The result is something that looks like this. We've got another node right along near the center. That is a node because of this destructive interference. We've got another node here where the plane of the molecular axis is. That is because these 2p wave functions had nodes in them to begin with. So that is what our wave function looks like. It has some wave function in this quadrant, in this quadrant, in this quadrant and this quadrant.

This is another high wave function because it is not symmetric around this bond axis. It is an antibody orbital. It is pi star because this was formed as a result of destructive interference. So we have a p*2px and a p*2py. Let's put those on an energy level diagram. If they are antibonding, the energies are above those of the atomic states.

Now, let's write the electron configuration for O2. Here it comes. There is the four 2p electrons for each oxygen atom. We are going to put two of them in the s2pz, two in the p2px and a p2py, and then we are going to follow Hunt's Rule.

And we are going to put one electron in the p*2px and one in the p*2py. We didn't put them both in the p*2px or both in the p*2py. And we put them in with parallel spins, not opposite spins. Thank you. You are going to ask me a question. Good question. I wanted you to know that.

Hey, here is a change. When we get to z=8 what happens? What happens is that they want to make this tough for you. What has happened is that this s2pz has dropped in energy compared to the p2px and p2py. At z=8 the energy ordering flips.

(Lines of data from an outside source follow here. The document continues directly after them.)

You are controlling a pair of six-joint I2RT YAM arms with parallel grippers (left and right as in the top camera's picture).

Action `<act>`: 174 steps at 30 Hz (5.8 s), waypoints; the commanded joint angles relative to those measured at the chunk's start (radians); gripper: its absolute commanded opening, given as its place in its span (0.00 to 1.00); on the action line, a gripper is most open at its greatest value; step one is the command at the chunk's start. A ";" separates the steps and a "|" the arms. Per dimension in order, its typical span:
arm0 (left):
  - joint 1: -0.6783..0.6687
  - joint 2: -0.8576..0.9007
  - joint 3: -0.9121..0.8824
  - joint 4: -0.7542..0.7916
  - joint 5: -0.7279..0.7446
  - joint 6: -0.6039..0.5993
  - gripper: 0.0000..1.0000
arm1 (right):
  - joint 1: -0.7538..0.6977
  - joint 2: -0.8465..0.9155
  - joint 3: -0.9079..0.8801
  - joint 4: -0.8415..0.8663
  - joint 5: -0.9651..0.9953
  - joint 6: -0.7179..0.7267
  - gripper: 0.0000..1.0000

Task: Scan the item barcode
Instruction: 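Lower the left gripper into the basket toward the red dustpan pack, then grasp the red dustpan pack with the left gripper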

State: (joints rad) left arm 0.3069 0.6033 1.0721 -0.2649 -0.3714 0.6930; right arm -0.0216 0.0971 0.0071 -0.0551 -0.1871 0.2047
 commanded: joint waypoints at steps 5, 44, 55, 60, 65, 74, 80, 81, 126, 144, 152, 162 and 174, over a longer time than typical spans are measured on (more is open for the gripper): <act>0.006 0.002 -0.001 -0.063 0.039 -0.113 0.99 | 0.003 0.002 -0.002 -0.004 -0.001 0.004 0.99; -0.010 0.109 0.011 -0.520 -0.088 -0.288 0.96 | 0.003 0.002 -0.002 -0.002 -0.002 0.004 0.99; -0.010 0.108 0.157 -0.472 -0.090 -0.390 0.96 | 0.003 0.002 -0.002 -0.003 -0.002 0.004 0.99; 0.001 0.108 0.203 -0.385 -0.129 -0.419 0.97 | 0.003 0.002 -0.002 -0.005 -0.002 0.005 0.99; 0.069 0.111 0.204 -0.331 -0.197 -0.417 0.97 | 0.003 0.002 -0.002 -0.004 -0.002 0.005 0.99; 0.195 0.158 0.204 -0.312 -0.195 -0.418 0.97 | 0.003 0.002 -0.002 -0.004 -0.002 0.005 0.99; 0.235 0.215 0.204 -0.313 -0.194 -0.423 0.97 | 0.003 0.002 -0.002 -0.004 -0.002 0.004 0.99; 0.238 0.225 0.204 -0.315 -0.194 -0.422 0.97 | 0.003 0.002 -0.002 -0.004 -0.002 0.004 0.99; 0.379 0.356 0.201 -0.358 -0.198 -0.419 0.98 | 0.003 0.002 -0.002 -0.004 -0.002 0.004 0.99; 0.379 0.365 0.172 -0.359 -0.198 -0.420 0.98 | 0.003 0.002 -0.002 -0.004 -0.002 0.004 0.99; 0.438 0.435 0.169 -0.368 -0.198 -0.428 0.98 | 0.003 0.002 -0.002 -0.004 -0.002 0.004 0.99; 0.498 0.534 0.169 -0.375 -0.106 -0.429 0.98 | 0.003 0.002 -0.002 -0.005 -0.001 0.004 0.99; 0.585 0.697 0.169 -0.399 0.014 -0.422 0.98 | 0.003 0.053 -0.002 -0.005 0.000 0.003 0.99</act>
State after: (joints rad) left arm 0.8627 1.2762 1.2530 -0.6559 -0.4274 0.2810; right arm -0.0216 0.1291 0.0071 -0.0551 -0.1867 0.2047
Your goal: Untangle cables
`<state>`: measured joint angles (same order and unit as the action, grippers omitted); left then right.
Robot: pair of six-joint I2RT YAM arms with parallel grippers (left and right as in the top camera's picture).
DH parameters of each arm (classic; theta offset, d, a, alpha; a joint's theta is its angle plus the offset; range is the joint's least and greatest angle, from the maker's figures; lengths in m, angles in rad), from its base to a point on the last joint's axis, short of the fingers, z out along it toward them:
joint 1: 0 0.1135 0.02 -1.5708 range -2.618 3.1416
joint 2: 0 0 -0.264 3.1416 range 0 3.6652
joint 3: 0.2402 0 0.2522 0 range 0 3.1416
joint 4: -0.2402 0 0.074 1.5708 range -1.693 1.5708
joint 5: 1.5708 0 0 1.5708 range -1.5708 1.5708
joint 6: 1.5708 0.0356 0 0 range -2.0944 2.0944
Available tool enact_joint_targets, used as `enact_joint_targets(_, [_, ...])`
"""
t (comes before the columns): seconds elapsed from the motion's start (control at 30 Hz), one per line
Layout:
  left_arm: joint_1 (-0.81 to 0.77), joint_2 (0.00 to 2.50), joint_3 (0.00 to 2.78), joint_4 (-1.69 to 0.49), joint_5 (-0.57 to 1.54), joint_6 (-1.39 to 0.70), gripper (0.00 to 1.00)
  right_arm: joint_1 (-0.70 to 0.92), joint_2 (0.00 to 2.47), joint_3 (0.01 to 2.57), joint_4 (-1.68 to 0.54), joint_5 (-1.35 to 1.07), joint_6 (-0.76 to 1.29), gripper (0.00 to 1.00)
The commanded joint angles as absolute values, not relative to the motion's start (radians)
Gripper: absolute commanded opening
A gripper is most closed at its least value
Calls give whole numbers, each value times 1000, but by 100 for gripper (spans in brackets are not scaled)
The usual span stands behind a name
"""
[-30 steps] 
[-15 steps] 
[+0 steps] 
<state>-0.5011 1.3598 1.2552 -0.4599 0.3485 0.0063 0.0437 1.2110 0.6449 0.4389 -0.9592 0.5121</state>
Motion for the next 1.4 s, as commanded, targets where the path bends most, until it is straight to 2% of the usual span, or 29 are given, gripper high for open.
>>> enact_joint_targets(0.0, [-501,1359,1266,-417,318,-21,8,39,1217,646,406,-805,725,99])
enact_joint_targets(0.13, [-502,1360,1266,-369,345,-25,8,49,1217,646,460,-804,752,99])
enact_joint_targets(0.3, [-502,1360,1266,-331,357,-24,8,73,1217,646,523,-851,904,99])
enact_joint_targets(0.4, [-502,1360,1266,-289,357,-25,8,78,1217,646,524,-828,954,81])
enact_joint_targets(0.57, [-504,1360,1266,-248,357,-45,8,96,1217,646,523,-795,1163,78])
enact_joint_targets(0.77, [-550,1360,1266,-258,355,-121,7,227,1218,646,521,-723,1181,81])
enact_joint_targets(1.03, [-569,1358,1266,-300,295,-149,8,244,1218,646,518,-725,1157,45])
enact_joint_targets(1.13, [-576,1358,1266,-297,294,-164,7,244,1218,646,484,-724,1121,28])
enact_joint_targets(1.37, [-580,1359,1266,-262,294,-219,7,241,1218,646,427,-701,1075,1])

At z=7 for nitrogen p2px and p2py is lower in energy than s2pz. But for z=8, oxygen and above, the energy ordering flips. Sigma is lower in energy than the pi. That is something you have to know. It has to do with the fact that the s2ps has much more electron density in between the two nuclei.

That electron density is so high that when the nuclear charge is that of nitrogen plus 7e, the nuclear charge actually isn't large enough to support all that electron density. But when you get to z=8 it is and those energy levels flip. It is an exception.

I mean it is a change right there. It is one that you have to know. Here is the electron configuration for molecular nitrogen. If we go and we calculate here the bond order, what we will find is the bond order is two. That means we've got a double bond and that bond strength is 494 kilojoules per mole.

Now we have got to make one more molecular orbital, and that other molecular orbital is between the 2pz states and it is going to be destructive interference. When this part of the wave function overlaps with this part of the wave function, we're going to cancel some wave function. And the result is that we're going to have a node right here in the center. These are the two nuclei. Here is our nodal plane. We've got a nodal plane right here anywhere and one here from the atomic wave functions. This wave function is an antibonding wave function. It's s*2pz. And if you look at the energy level diagram, its energy, that antibonding state is higher in energy than sp2px and sp2py.

And so if we go to write the electron configuration for Ne2, well, all of the bonding and antibonding states are filled. The bond order in Ne2 is zero. There is no bond for all practical purposes in Ne2.